Internet Explorer 11’s Many User-Agent Strings

If you found this post, chances are good that you’re searching for IE11’s User-Agent string.

Why?

Were you planning to control your website’s behavior based on the browser “sniffed” from the User-Agent (UA) string?

Please don’t; use feature detection instead (Ref1, Ref2).

Poorly implemented (non-futureproof) User-Agent sniffing has proven to be the top compatibility problem encountered each time a new version of Internet Explorer ships. As a consequence, the logic around the user-agent string has grown increasingly complicated over the years; the introduction of Compatibility Modes has meant that the browser now has more than one UA string, and legacy extensibility of the string was deprecated after years of abuse.

By way of example, consider...

ASP.NET User-Agent Sniffing

Pages running on ASP.NET might use UA sniffing to decide what content to return to browsers. You will need to ensure that hotfix is installed on your servers for ASP.NET to recognize IE11 as a browser that supports JavaScript:

  • 2836939 .NET 4 - Win7SP1/Win2K3SP2/Win2K8R2SP1/Win2K8SP2/VistaSP2/WinXPSP3
  • 2836940 .NET 3.5 SP1 - Win2K3SP2/Win2K8SP2/VistaSP2/WinXPSP3
  • 2836941 .NET 2.0 SP2 - Win2K3SP2/WinXPSP3
  • 2836942 .NET 3.5 SP1 - Win7SP1/Win2K8R2SP1
  • 2836943 .NET 2.0 SP2 - Win7SP1/Win2K8R2SP1
  • 2836945 .NET 2.0 SP2 - Win2K8SP2/VistaSP2
  • 2836946 .NET 2.0 SP2 - Win8RTM/WinRTRTM/Win2K12RTM
  • 2836947 .NET 3.5 SP1 - Win8RTM/WinRTRTM/Win2K12RTM

Without the hotfix's updated browser definition file, your pages might omit the script blocks from all pages sent to an IE11 client.

See why UA-sniffing is evil?

IE11's Default UA String

By default, Internet Explorer 11 on Windows 8.1 sends the following User-Agent string:

    Mozilla/5.0 (Windows NT 6.3; Trident/7.0; rv:11.0) like Gecko

This string is deliberately designed to cause most UA-string sniffing logic to interpret it either Gecko or WebKit. This design choice was a careful one—the IE team tested many UA string variants to find out which would cause the majority of sites to “just work” for IE11 users.
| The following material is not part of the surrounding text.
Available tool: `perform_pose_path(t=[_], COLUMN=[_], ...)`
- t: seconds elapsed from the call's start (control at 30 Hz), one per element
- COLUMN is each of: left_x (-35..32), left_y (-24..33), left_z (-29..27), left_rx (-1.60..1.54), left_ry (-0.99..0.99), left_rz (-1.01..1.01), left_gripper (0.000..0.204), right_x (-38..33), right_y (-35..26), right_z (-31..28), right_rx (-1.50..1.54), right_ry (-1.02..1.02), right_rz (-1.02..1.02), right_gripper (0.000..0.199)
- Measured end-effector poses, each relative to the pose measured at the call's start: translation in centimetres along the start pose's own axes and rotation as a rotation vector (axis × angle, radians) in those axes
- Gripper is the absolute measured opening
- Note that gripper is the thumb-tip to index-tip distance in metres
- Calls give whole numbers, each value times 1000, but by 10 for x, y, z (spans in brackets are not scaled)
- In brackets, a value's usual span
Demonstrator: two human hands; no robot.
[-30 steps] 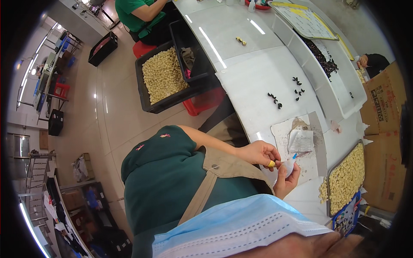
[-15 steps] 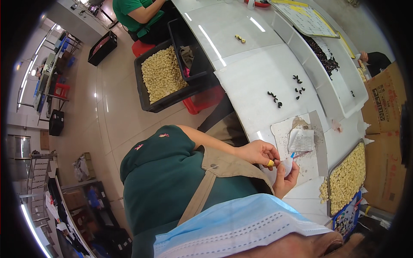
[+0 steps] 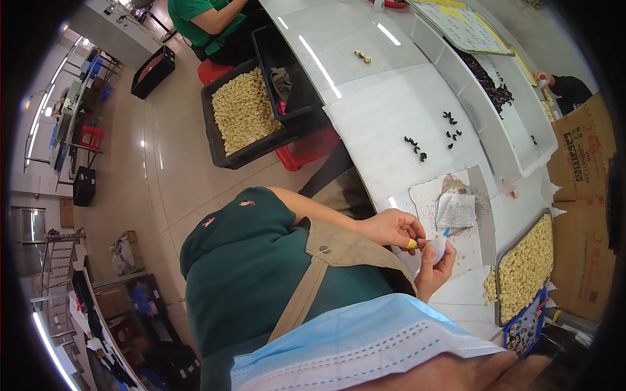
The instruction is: The person applies glue from a bottle onto small black components, attaches each glued piece onto a small figurine part by hand, and sets the assembled items on the table.
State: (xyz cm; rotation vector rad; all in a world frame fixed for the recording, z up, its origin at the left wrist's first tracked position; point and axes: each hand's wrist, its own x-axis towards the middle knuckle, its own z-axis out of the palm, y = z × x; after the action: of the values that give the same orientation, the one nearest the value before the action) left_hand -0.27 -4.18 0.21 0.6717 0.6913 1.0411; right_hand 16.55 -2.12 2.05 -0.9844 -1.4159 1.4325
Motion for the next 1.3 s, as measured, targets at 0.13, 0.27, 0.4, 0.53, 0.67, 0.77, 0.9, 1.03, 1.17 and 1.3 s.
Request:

Contrast this string with the old IE10 on Windows 8 UA string:

    Mozilla/5.0 (compatible; MSIE 10.0; Windows NT 6.2; Trident/6.0)

Many websites would scan for the MSIE token and, if present, return non-standard markup which would not render properly in modern versions of IE.

DOM userAgent Property

Internet Explorer 11 continues the IE9 tradition of exposing extensible tokens in the navigator.userAgent property but not sending those tokens in the request header. For instance, by default this property returns the following on IE11/Win8.1:

    Mozilla/5.0 (Windows NT 6.3; Trident/7.0; .NET4.0E; .NET4.0C; rv:11.0) like Gecko

The .NET tokens here were pulled from the registry and allow JavaScript to detect that the .NET Framework is installed on the computer. (They’re a bit misleading because Windows 8.1 includes the 4.5 version of the Framework.)

Compatibility View

If the user chooses to render a site in Compatibility View (click Tools > Compatibility View Settings) then IE will send a User-Agent string that mimics Internet Explorer 7’s UA string:

    Mozilla/4.0 (compatible; MSIE 7.0; Windows NT 6.3; Trident/7.0; .NET4.0E; .NET4.0C)

By default, sites in the Intranet Zone render in Compatibility view, so this is the User-Agent string they’ll see.

Compatibility View List

Internet Explorer 10 introduced the ability for the downloaded Compatibility View List to specify arbitrary UA strings on a per-site basis, to handle cases where a given website only works with a particular UA string.

If you use Fiddler to examine the XML of IE11’s Compatibility View List (e.g. https://iecvlist.microsoft.com/IE11/1375395130872/iecompatviewlist.xml) you will see that it contains a number of UA strings:

image

…each of which can be sent to a particular domain to help ensure that it renders properly in IE10+:

image

 

Obviously, maintaining Compatibility View Lists requires a significant investment on the part of the IE team—resources which could be used to implement more new standards, performance improvements, etc. Please please please: use feature detection rather than User-Agent sniffing.

thanks,

-Eric

PS: Also note that in IE11 mode, the navigator.appName property returns Netscape; older versions returned Microsoft Internet Explorer. The new value matches all major browsers including Safari, Chrome, and Firefox.